Reduced Stress and Fewer Costs
Aside from the potential speed of an online divorce, there are other plus points to consider. The massive reduction in stress and lower legal fees will be huge benefits. Stress and escalating costs are things that can and sometimes do destroy a person. The longer proceedings go on, the more trauma and expenses there are too. Being able to cut down on time, avoid face-to-face confrontations and reduce legal fees will improve lives and saves money.
How It Works
In the vast majority of divorces, both sides agree to go ahead even though one party may be reluctant. This makes the divorce uncontested, and that means no one has to actually attend court. Although a judge still has to ratify all divorces, the online digital system will cater for this too. The divorcing couple will have all their proceedings handled online under the supervision of a judge. Typically, the judge will communicate by electronic means.
The virtual divorce, or the ‘Quickie Split’ as some are calling it, won’t cut corners, but it will save time, hassle, upset and money. The divorcing couple will still have to:
• File a divorce petition
• Apply for a decree nisi
• Apply for a decree absolute
There’s always the potential for unpleasant, long-drawn-out procedures in any conventional divorce. This is why advocates of the online system think that the digital option is long overdue. Opponents suggest that it’s going to be too easy and too quick. They point out that divorce is not just about ticking boxes and handing in forms. A well-managed digital divorce doesn’t have to be any of those things. There is no reason to be ill-informed and overly hasty with proceedings. It’s true that there are often more things to concern oneself with than just form filling. There may also be children, property and finances to consider, for example. But as long as the divorcing couple go about it the right way, the digital break-up should be hugely beneficial.
Online Video Tutorials
Divorce, like so many other lawful proceedings, can become confusing and frustrating at times. This happens not least because of the jargon used and the complicated forms. Online video is by far the best way to cut through all that official guff. Today you can find legal presenters explaining on video how the entire process works in non-technical language. Such tutorials will prove invaluable for couples seeking to divorce via the web. They will help them cut to the chase and simplify what could otherwise be a complicated procedure.

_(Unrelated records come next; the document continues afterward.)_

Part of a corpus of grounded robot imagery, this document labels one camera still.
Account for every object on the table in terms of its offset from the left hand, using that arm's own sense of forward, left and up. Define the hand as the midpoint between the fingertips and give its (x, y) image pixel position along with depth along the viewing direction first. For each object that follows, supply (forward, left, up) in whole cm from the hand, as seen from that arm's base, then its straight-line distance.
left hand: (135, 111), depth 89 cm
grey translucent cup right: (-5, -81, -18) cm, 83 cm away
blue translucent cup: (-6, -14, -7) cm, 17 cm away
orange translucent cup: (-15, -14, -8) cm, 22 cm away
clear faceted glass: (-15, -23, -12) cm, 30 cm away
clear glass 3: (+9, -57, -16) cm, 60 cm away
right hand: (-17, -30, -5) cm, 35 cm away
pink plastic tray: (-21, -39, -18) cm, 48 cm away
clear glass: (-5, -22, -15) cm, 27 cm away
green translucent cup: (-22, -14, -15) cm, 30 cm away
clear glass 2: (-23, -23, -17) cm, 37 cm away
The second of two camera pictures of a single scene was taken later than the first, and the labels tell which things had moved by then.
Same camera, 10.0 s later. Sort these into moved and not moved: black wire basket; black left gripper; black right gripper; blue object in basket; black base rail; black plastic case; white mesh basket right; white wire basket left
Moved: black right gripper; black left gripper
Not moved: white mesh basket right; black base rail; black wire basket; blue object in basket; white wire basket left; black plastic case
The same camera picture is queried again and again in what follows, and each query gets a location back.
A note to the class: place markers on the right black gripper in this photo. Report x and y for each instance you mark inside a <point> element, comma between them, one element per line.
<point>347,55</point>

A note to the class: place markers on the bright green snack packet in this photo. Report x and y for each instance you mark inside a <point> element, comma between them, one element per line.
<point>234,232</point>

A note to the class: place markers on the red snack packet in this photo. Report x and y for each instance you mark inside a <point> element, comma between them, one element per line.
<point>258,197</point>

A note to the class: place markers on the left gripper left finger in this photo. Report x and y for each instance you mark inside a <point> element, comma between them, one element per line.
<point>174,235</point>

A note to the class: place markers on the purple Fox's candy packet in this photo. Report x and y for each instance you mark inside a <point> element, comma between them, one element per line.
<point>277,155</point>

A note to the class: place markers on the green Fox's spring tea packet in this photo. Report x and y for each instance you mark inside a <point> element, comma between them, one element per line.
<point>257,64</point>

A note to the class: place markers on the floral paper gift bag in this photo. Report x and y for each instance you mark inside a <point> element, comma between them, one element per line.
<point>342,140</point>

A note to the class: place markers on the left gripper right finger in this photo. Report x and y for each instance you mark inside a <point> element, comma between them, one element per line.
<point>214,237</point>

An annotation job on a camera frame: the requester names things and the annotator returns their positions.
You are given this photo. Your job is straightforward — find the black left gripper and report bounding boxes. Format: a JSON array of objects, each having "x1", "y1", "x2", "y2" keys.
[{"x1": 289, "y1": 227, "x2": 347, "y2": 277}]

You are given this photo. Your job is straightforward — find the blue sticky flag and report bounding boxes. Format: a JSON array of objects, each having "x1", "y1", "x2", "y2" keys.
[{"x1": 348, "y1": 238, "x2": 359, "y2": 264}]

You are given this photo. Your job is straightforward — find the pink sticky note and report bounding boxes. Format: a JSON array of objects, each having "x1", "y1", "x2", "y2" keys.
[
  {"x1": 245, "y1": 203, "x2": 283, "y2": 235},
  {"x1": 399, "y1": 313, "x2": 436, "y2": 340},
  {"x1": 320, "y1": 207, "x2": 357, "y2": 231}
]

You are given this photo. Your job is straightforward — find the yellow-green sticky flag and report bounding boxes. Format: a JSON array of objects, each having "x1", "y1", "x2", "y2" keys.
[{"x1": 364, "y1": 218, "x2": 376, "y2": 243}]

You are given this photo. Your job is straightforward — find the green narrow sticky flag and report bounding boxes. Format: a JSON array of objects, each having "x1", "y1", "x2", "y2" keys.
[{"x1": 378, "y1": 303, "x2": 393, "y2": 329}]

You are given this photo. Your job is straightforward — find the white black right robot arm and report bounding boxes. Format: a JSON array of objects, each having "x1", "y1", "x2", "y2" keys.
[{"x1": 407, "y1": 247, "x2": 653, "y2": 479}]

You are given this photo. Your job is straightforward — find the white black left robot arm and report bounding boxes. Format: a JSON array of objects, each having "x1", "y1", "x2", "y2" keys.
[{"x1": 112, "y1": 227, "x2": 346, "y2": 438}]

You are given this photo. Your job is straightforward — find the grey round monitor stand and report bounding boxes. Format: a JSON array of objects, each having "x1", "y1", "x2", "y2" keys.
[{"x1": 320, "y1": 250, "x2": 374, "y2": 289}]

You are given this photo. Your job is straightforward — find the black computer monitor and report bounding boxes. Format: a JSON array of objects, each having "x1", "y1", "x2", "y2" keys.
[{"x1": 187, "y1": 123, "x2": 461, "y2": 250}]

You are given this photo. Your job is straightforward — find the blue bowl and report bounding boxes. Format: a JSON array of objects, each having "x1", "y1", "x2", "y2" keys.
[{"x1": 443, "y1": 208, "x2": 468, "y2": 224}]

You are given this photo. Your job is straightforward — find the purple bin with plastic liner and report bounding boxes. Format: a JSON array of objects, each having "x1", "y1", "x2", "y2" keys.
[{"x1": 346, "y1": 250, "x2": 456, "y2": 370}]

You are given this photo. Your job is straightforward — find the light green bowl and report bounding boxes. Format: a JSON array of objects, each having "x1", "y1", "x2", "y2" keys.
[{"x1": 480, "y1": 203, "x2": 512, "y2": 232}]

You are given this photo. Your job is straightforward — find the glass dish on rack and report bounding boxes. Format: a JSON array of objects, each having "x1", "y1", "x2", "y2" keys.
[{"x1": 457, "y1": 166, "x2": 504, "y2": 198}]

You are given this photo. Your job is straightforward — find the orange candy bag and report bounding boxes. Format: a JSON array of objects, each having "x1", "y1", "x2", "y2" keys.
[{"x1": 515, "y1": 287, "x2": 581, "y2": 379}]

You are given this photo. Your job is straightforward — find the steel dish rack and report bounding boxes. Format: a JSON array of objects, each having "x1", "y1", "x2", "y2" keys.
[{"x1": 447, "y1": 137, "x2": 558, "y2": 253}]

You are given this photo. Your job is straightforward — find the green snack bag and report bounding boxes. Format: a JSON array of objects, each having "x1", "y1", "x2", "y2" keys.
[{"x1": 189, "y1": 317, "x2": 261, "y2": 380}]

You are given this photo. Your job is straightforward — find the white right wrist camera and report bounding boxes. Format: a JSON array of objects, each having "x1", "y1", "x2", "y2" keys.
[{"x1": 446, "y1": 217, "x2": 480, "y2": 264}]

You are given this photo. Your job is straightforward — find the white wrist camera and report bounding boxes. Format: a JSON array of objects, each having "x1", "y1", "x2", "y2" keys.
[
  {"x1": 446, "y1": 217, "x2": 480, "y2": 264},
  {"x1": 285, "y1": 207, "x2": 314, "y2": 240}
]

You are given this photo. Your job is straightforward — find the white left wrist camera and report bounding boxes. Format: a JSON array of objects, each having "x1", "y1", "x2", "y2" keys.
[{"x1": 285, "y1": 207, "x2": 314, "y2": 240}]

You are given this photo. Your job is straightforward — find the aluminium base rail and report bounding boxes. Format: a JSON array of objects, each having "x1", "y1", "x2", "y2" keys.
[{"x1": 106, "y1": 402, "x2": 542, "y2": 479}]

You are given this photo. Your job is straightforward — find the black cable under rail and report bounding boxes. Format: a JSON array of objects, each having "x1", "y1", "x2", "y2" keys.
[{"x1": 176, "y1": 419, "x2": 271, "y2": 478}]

Anyone who goes through an uncontested divorce in or after 2017 should consider the digital break-up. There are plenty of reasons why this might be the better option for parting couples, but the main ones will surely be:
• A simpler and faster process
• No need to include a third party (solicitor) to handle everything
• Huge savings on legal fees because of the above
• The ability to complete all legal forms from any device with an Internet connection
• The ability to mail or download and print hard copies from the comfort of home
• No need to finalize proceedings in a court of law
In the case of an uncontested marriage break-up, the online digital divorce is going to make a lot of sense to a lot of people.